Last week, my good friend Shari posted a guest post I’d written for her blog. I wrote 500 words about something I don’t hear a lot of conversation about. I wasn’t planning to post it on my blog, but here we are, in a more-or-less quarantine, on-line more than normal, with more free time than normal. I don’t usually ask for interaction from readers, but there again, we’re breathing different air right now.
So let’s talk.
“My church doesn’t know what to do with me.”
I’ve heard this line from singles many times. Maybe it’s the default setting in a sub-culture that greatly values marriage and family, but it always makes me sad. However, I’m deeply grateful for a church that gives me a place and lets us singles feel welcome, equal, and human.
Some things they do to give us a place:
- The ladies look for ways for us to be together—ladies’ evenings when the men have brother’s meeting, women’s retreats, extra ladies’ nights when we relax and laugh and tell stories.
- The men meet my eyes and shake my hand after church. They regularly publicly honor and praise single and married women’s contributions to the families, school, and church.
- Families invite me for meals and tuck leftover food into my bag as I leave because they know I don’t have all day to cook.
- They treat me like an individual with a life: they remember my birthday and ask about my family. They care about my dreams.
- The men generously give advice and assistance in their area of expertise: purchasing and maintaining a car, phone, house, or garden, which can include pest control, yard work, or a mechanic’s number.
- They send us reports of their brother’s meetings.
- Church treats us like people who have something valuable to contribute, and so we’re on the hostess list and the church cleaning list and the list of people for jobs on reorganization night. And no, I don’t like the job they gave me but it means they believe in me.
- They compliment my clothes. They remember I was gone last week and ask about the trip. They remember to ask about things we’ve talked about before.
- They don’t ask us singles to serve the Valentine’s banquet.
- They invite me to join their family in the fellowship dinner line.

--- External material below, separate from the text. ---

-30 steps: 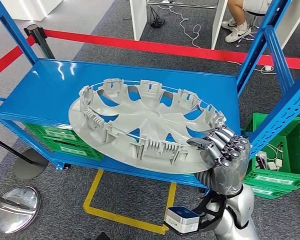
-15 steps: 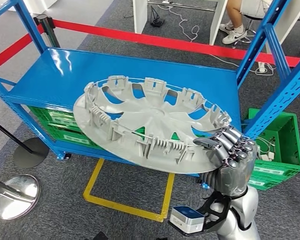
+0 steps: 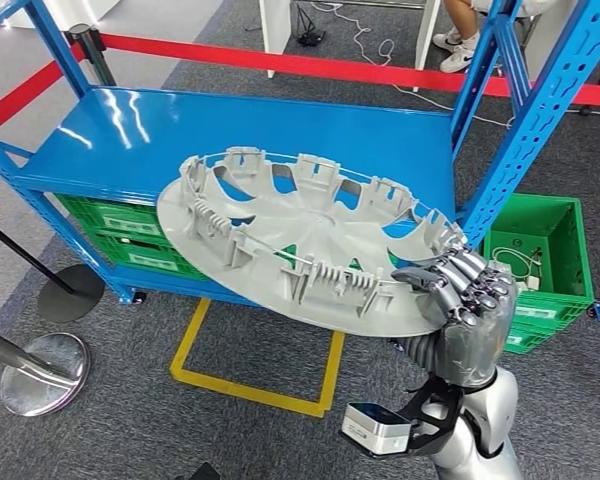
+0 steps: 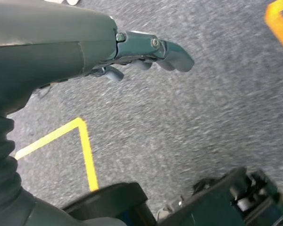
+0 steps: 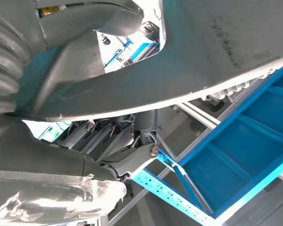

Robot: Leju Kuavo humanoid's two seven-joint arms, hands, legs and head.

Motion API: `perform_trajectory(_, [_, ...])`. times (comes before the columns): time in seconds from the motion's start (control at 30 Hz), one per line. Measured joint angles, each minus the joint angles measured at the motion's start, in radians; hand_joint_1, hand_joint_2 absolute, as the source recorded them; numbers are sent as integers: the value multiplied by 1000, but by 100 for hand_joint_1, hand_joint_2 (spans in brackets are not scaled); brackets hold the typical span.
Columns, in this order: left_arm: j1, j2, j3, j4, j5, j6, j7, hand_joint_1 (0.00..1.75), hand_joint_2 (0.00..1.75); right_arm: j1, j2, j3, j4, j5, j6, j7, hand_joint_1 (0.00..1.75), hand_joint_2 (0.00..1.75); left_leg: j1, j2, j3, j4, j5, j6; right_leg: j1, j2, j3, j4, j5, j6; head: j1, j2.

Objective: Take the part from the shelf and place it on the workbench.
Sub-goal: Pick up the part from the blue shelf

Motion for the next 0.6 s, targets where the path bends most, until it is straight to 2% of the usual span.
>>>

Some time ago, in another place, I was helping to host an event and several men acted as if I wasn’t there. Were they wanting to prove their loyalty to their wives? Was I intimidating or dangerous? I got a taste of my friends’ lines: “They don’t know what to do with me,” and I felt newly thankful for the conversations, camaraderie, and support the men in our church give to me and other single women.

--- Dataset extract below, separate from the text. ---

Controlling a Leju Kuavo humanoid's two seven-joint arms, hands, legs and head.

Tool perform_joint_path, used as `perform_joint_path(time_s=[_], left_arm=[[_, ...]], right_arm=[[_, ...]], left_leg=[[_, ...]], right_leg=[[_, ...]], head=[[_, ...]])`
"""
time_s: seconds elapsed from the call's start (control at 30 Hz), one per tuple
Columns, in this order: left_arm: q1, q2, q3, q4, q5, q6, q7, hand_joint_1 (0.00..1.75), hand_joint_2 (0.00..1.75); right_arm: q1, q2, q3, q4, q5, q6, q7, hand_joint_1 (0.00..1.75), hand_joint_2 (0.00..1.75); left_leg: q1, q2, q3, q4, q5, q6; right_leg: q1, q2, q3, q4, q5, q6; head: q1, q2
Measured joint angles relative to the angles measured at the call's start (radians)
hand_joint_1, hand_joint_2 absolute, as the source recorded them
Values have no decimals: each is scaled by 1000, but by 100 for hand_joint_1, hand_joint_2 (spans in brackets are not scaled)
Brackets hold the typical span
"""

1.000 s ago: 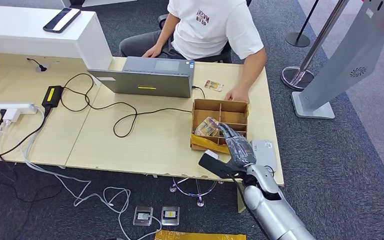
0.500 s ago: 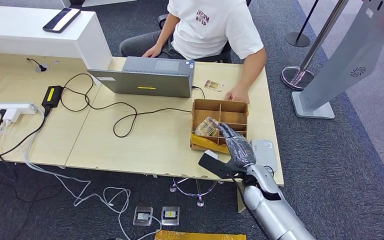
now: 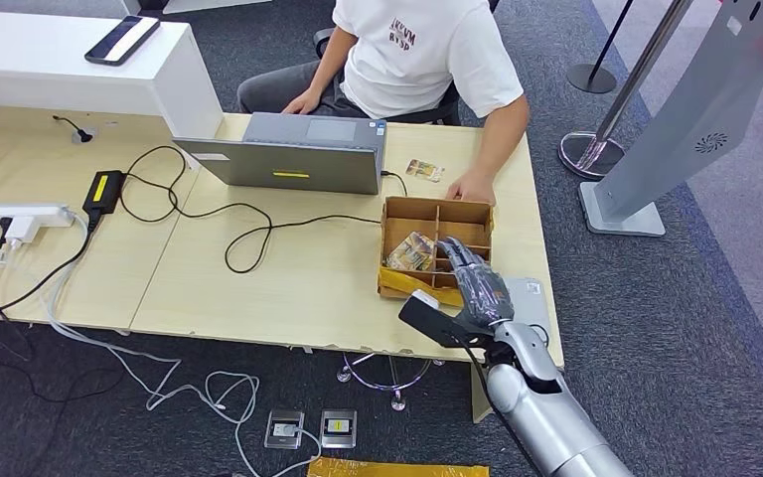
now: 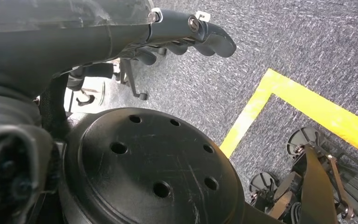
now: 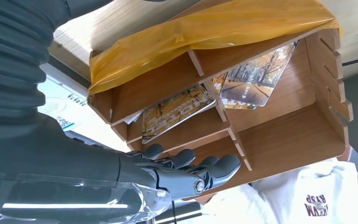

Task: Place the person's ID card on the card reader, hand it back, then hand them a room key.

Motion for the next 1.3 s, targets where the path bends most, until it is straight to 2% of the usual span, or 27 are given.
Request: perform_joint_path(time_s=[1.03, 1.3], left_arm=[[-1, -3, 2, 7, 0, 0, 0, 0, 0], [0, 0, 10, 7, -8, 0, 11, 0, 0]], right_arm=[[-2, -3, 0, 1, -2, -4, -5, 0, 175], [-67, -12, 0, 49, -15, -48, -46, 0, 175]], left_leg=[[0, 0, 0, 0, 0, 0], [0, 0, 0, 0, 0, 0]], right_leg=[[0, 0, 0, 0, 0, 0], [0, 0, 0, 0, 0, 0]], head=[[0, 0], [0, 0]])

A key part of this is that healthy relationships are two-way streets. I aim to give more than I take. I need to contribute, not just consume. I must plug in, make effort, invest, because the good life is not about me and my comfort. I often don’t feel like going to cell group or bringing food for an event or doing my assigned job, but who does? And who will have the richest life—those who stay home and curl into a ball when they feel like it, or those who push themselves to do hard things and love their people?

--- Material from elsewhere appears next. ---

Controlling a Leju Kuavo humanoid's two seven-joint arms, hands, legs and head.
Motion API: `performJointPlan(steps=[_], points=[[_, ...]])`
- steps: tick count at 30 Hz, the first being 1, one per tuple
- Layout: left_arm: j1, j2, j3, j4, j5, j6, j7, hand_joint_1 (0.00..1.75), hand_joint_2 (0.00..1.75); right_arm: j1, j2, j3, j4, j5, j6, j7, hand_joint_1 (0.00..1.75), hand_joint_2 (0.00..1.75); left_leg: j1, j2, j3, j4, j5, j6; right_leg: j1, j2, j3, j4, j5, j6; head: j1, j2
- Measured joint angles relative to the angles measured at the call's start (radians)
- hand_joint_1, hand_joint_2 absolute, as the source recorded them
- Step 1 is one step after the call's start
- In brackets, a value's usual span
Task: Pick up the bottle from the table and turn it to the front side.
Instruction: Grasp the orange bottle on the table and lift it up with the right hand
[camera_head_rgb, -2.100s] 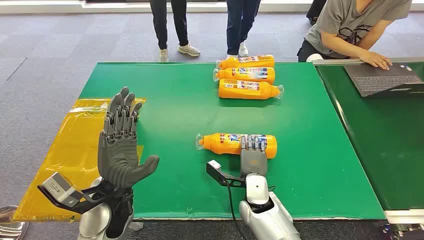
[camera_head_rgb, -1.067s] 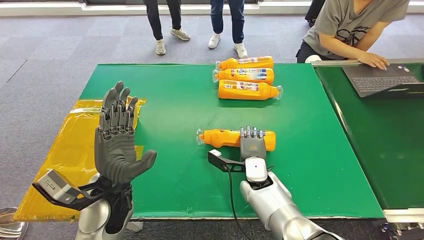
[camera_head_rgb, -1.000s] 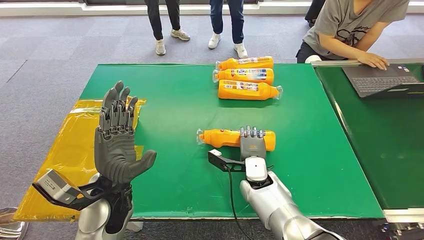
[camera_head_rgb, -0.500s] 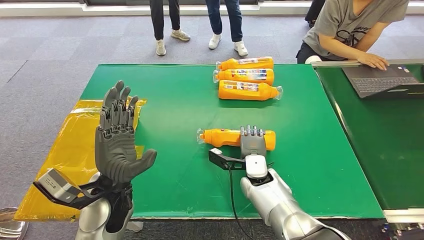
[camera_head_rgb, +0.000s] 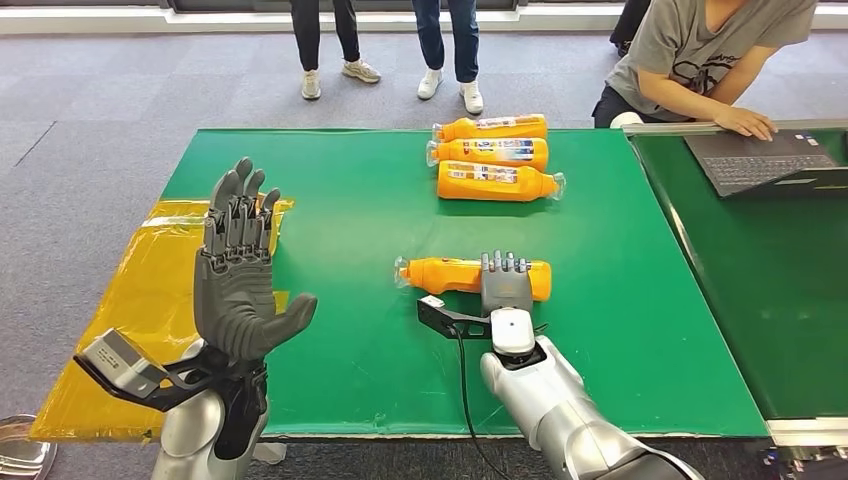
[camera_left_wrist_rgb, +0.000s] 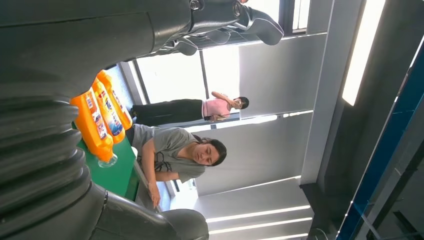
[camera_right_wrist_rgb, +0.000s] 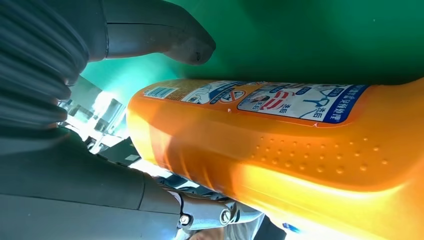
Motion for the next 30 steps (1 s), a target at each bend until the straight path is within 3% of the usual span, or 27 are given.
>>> performJointPlan(steps=[4,19,25,30], points=[[-0.004,0.000,0.001,0.007,0.001,0.000,-0.005,0.00,1.75,-0.009,0.003,-0.021,0.001,-0.050,0.021,-0.101,0.00,1.75,0.000,0.003,0.003,0.000,-0.002,0.000,0.000,0.003,0.001,0.000,0.000,0.000,0.000,0.000],[-0.012,0.000,0.001,0.018,0.001,0.000,-0.011,0.00,1.75,-0.010,0.010,-0.032,0.002,-0.062,0.026,-0.111,0.00,1.75,0.000,0.004,0.004,0.000,-0.002,0.000,0.000,0.003,0.002,0.000,0.000,0.000,0.000,0.000],[-0.034,-0.001,0.002,0.033,0.001,-0.001,-0.010,0.00,1.75,-0.017,0.011,-0.049,0.002,-0.117,0.114,-0.245,0.00,1.75,0.000,0.006,0.009,0.000,-0.004,0.000,0.000,0.006,0.005,0.000,-0.001,-0.001,0.000,0.000],[-0.044,-0.002,0.002,0.043,0.001,-0.003,-0.009,0.00,1.75,-0.018,0.014,-0.050,0.002,-0.119,0.119,-0.236,0.00,1.75,0.001,0.006,0.011,0.000,-0.004,0.000,0.001,0.006,0.008,0.000,-0.001,-0.001,0.000,0.000]])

It goes both ways, but if you know a single in your church, think about how you could love her well and let her feel like she matters and belongs.
Now back to you:
What would you add to this list of 10? Which ones do you feel aren’t important?
What keeps you from engaging with someone with a different marital status than you?
What do we singles do that makes us seem threatening or dangerous to marriages?
To be clear: extended singleness isn’t the worst thing that could happen to a person. It’s not a crisis situation, and there are much, much worse, harder scenarios to live in. But singleness IS a disenfranchised grief. There are no sympathy or thinking-of-you cards that address it, and singleness doesn’t keep getting better every year like a good marriage apparently does. So it’s a lonely place for most of us, and one where good role models are scarce, and it’s hard to talk well about it without sounding bitter or desperate.
Let’s hear each other, ask questions, and walk toward wholeness and mutual understanding. This isn’t a platform for bitterness or accusation. We all need each other and we’re all far more alike than we are different.
We all want to matter, to make a difference.
We all want to know we’re beautiful and loveable and not obnoxious.
We all are hungry for more connection and less isolation.
What would you add to the lists of commonalities and ways to integrate?